Et puis un jour, en arrivant, j'ai entendu son joyeux "Bonjour Nana". Elle était sur son balcon et me faisait un signe joyeux... Jamais je ne lui ai parlé de ces mois où je n'étais plus sa fille. J'avais peur de l'ébranler. Elle, si forte depuis toujours, était fragilisée par son âge.
En tant que fille, en tant que mère, j'ai eu beaucoup de chance. Et si ni moi, ni Marie n'ont eu d'âge difficile à vivre, peut-être est-ce parce que nous sommes entrées dans le monde des adultes, donc de la responsabilité à quinze ans.
Je sais que bien sûr, il y a pour certaines mères des moments difficiles à vivre quand leurs filles traversent des crises d'adolescence, lesquelles arrivent de plus en plus tôt. Je fais là allusion à un milieu privilégié. Mais en cas de crise, que l'on soit riche ou pauvre, communiquer devient impossible. Quand les adolescentes n'ont ni passion, ni envie et ça peut être un sport, un art, un désir de voyage : connaître le monde, avoir envie de voir comment d'autres vivent, quelque chose qui fait qu'elles se réveillent heureuses le matin d'aller en apprentissage ou dans une faculté ou à la découverte d'une ville inconnue. Si leurs mères n'ont pas de temps à leur accorder, pour chercher avec elles, ce qui pourrait les intéresser, les emmener aux concerts, aux expositions, voir des films... Alors elles s'ennuient. Et l'ennui peut devenir un danger, une épée de Damoclès : l'alcool, la drogue sont les pires menaces. Boire ou même fumer du hasch n'est pas trop grave si on est adulte.
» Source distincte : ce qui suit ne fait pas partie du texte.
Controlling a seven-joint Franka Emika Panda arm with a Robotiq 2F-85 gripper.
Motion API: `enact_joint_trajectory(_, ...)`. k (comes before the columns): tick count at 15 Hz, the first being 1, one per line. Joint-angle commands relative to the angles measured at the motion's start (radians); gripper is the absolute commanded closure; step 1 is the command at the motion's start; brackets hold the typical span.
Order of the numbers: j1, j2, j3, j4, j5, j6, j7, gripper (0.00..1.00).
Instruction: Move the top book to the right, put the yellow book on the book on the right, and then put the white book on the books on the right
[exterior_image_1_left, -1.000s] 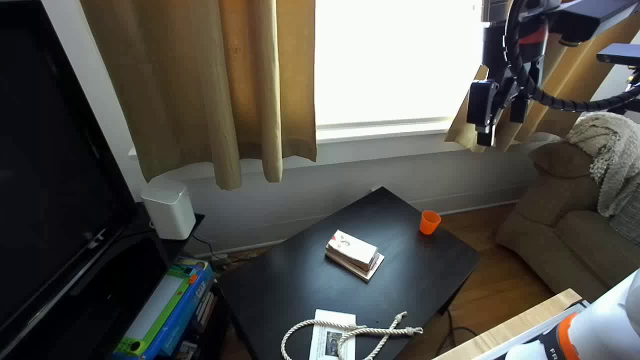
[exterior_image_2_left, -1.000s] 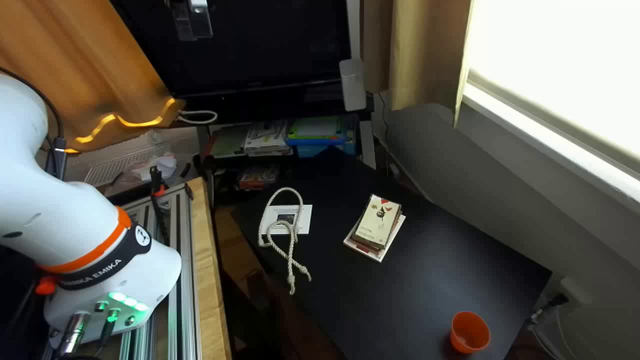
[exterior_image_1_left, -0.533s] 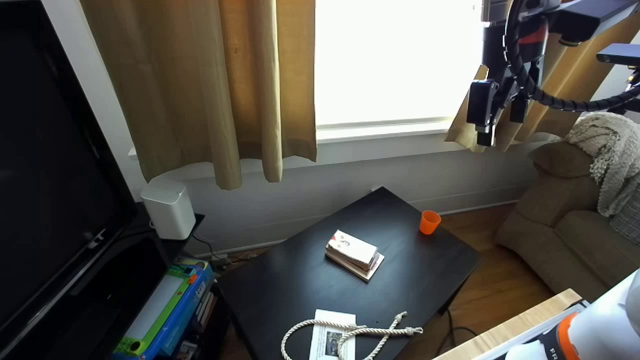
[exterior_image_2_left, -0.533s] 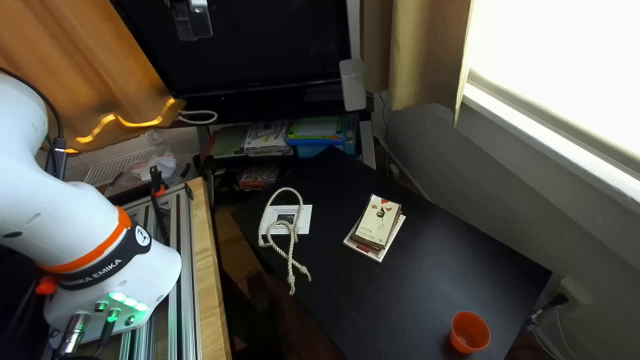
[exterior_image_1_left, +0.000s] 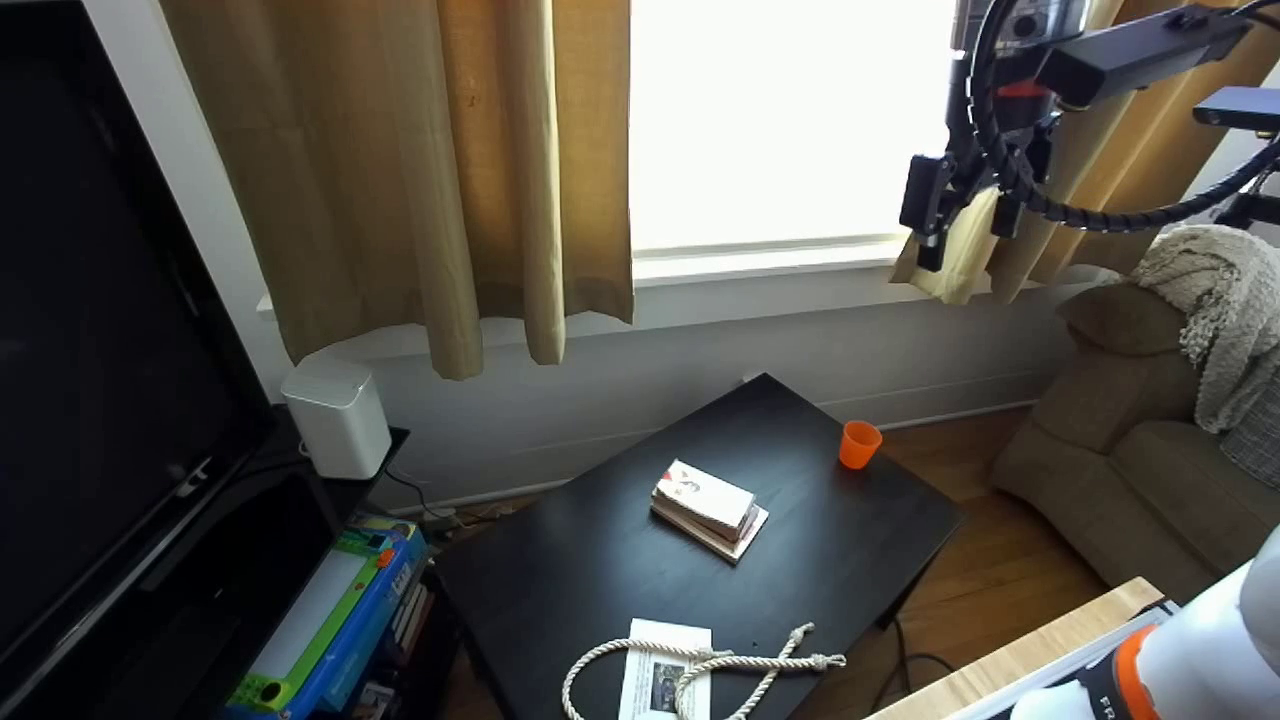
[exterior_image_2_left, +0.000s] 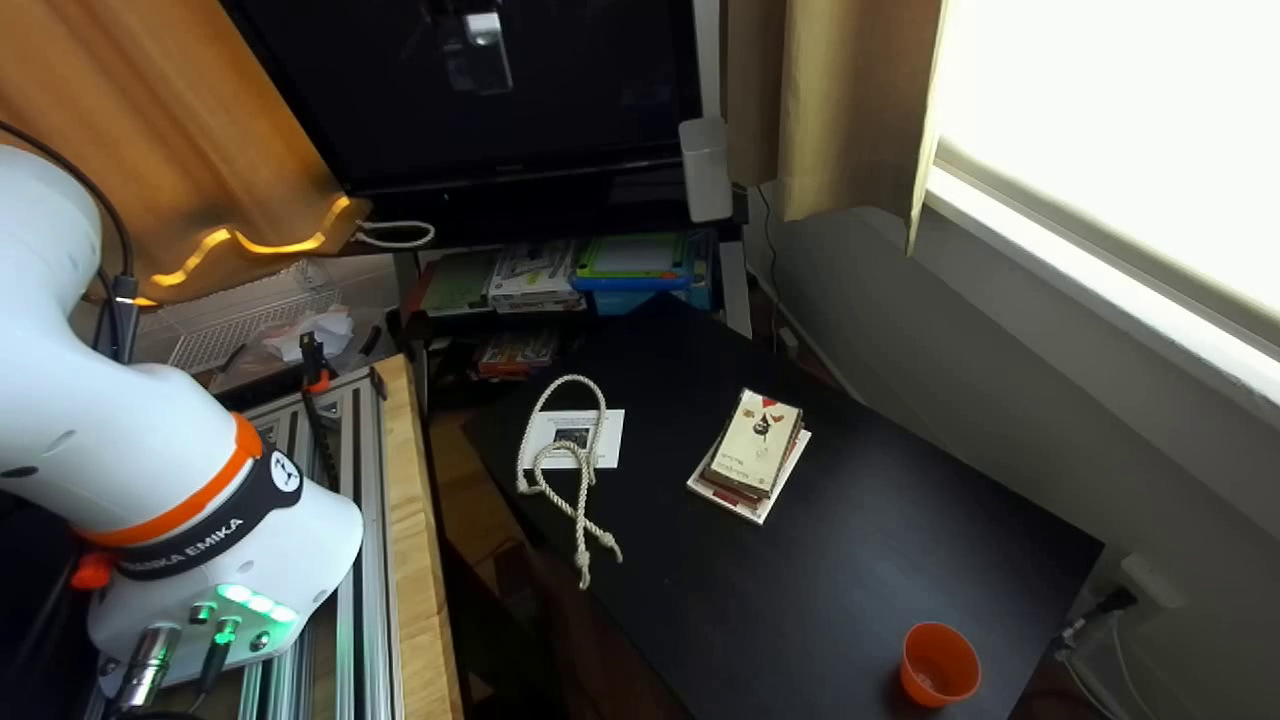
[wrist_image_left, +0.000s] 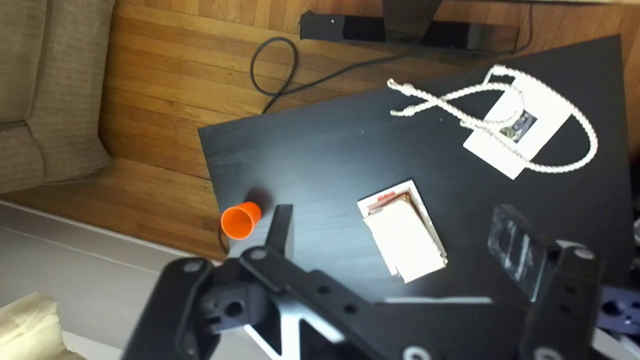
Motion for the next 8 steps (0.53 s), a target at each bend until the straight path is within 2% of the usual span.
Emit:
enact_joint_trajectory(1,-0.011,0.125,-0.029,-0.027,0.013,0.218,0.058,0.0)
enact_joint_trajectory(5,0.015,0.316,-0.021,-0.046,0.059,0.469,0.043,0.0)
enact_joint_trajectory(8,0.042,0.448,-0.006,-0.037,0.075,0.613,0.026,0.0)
Au début c'est très gai mais on se rend vite compte que l'on perd de l'énergie, que l'indifférence devient envahissante, que l'on perd de vue l'essentiel, c'est-à-dire le travail, alors on arrête. Quand on est très jeunes, donc sans défense, on se laisse engloutir. Les drogués s'éloignent dans leurs mondes à eux. Le contact devient difficile et les mères s'affolent et sont démunies.
Il y a aussi la jalousie et dans les deux sens qui séparent parfois la mère de la fille. Voir sa mère belle, accomplie, brillante, ou voir sa fille posséder cette jeunesse envolée pour toujours... Les deux cas peuvent faire des ravages, d'autant que c'est parfois inconscient.
Dans tous ces cas l'incompréhension domine. La mère peut trouver sa fille ingrate. La fille peut mépriser sa mère, la trouver sotte, superficielle, dure.
Dans les milieux pauvres que je ne connais pas en profondeur, on sait qu'il y a deux sortes de mères. Celles qui travaillent dur et n'ont donc pas de temps à accorder à leurs filles qui, livrées à elles-même, si elles ne comprennent pas l'ouverture, la possibilité de s'élever, que leur offre l'école... mais dans quel état sont-elles ces écoles et dans une ambiance qui peut rendre la concentration impossible... Alors elles traînent n'importe où et ne se rendent pas compte qu'elles n'évoluent pas. Qu'elles perdent ce temps précieux où on apprend. Et là aussi la porte de sortie de ce monde qui les déprime, c'est la drogue. C'est l'alcool. Les rapports mère-fille deviennent alors disputes, injures, portes qui claquent. El la mère travailleuse se retrouve souvent seule.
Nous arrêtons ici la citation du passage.